Sr. System Engineer

Date: Apr 2, 2025

Location: San Jose, California, United States

Company: Super Micro Computer

Job Req ID: 26371

About Supermicro:

Supermicro® is a Top Tier provider of advanced server, storage, and networking solutions for Data Center, Cloud Computing, Enterprise IT, Hadoop/ Big Data, Hyperscale, HPC and IoT/Embedded customers worldwide. We are the #5 fastest growing company among the Silicon Valley Top 50 technology firms. Our unprecedented global expansion has provided us with the opportunity to offer a large number of new positions to the technology community. We seek talented, passionate, and committed engineers, technologists, and business leaders to join us.
 

Job Summary:

As a System Engineer, you will work with team in porting, optimizing, and benchmarking AI/HPC applications on Supermicro server hardware platforms to enhance performance and efficiency.

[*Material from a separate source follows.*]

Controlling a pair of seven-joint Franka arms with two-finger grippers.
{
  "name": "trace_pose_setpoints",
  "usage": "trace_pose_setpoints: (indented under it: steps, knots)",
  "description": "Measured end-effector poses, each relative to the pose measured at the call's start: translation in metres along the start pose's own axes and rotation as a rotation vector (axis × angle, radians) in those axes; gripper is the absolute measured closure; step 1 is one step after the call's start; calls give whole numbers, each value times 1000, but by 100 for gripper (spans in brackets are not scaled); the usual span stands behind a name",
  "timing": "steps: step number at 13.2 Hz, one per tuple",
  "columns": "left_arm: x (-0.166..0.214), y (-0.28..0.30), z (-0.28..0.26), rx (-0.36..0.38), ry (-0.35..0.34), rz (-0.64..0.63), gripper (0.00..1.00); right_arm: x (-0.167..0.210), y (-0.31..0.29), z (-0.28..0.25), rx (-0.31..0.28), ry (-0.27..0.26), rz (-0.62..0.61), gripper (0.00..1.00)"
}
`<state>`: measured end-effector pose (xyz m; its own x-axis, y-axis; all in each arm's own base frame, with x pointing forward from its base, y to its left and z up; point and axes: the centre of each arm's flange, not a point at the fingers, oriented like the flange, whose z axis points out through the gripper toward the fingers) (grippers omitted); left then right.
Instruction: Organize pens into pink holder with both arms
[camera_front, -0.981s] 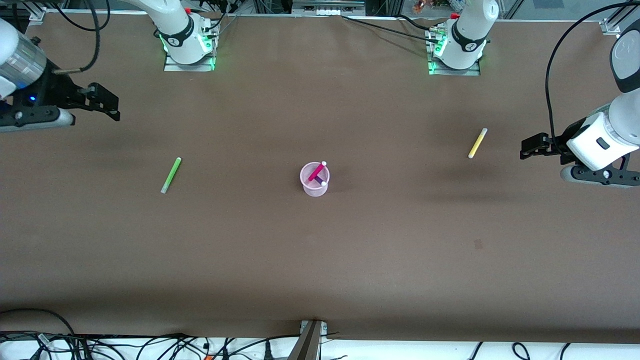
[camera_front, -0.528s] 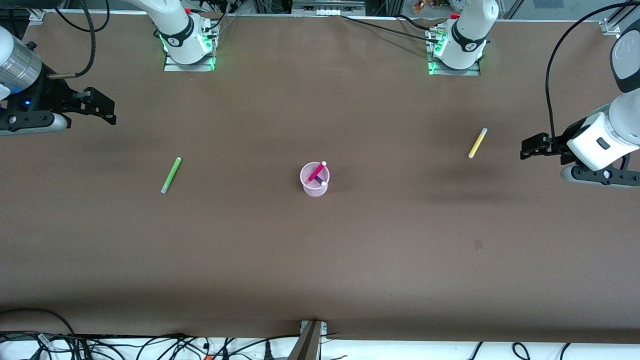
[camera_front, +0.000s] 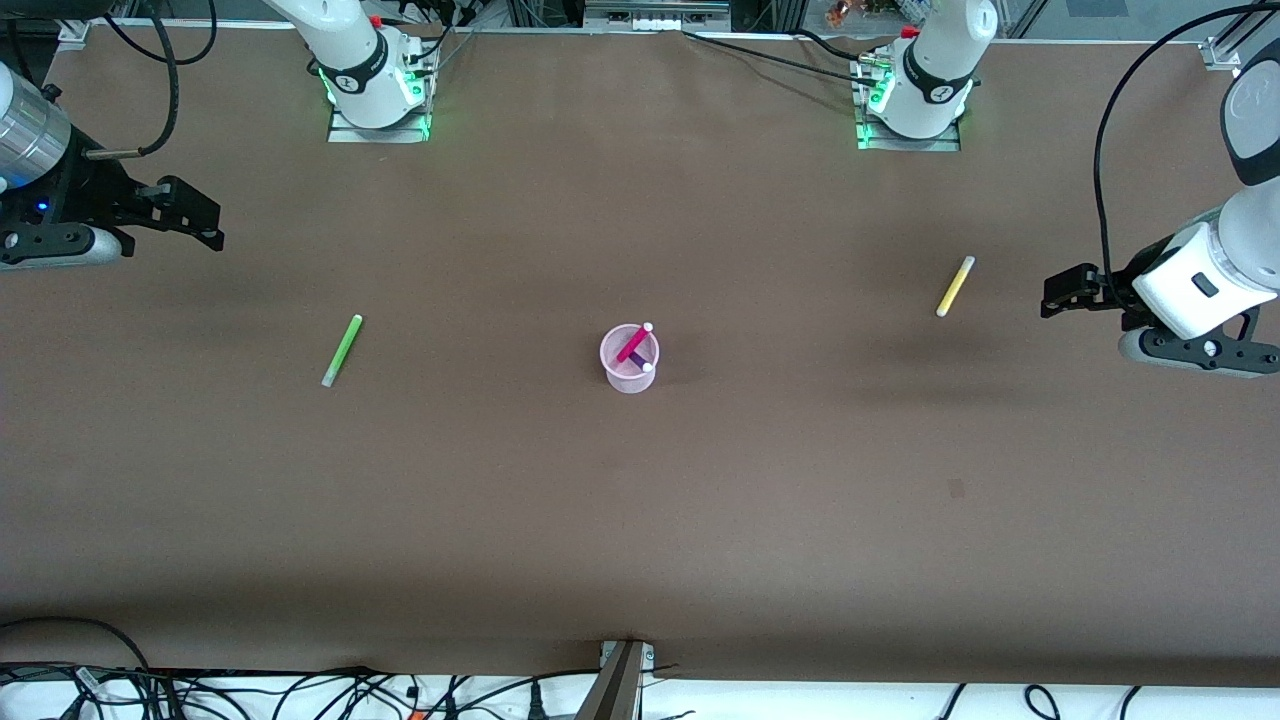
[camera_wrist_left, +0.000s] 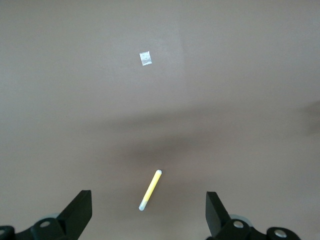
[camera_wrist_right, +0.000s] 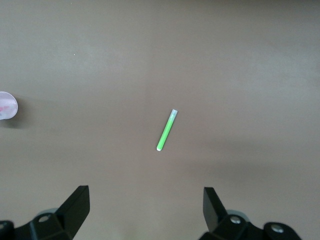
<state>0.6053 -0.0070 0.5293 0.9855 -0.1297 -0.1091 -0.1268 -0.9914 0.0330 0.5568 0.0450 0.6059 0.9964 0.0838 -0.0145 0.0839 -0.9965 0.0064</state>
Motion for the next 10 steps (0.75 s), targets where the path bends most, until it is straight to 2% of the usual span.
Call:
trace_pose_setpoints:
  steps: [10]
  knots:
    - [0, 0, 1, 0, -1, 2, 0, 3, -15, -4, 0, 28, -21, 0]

You will work closely with engineers from different teams, customers, and partners to support application deployment, troubleshooting, and performance tuning.

 

Your role will involve building, configuring, and maintaining AI/HPC clusters, both in-house and at customer sites, ensuring smooth operation and optimal resource utilization. You will contribute to technical documentation, assist with debugging, and provide solutions to complex system issues.

 

As part of a skilled engineering team, you will play a key role in on-site AI/HPC deployments, acceptance testing, and customer support, ensuring high availability, security, and performance of mission-critical infrastructure.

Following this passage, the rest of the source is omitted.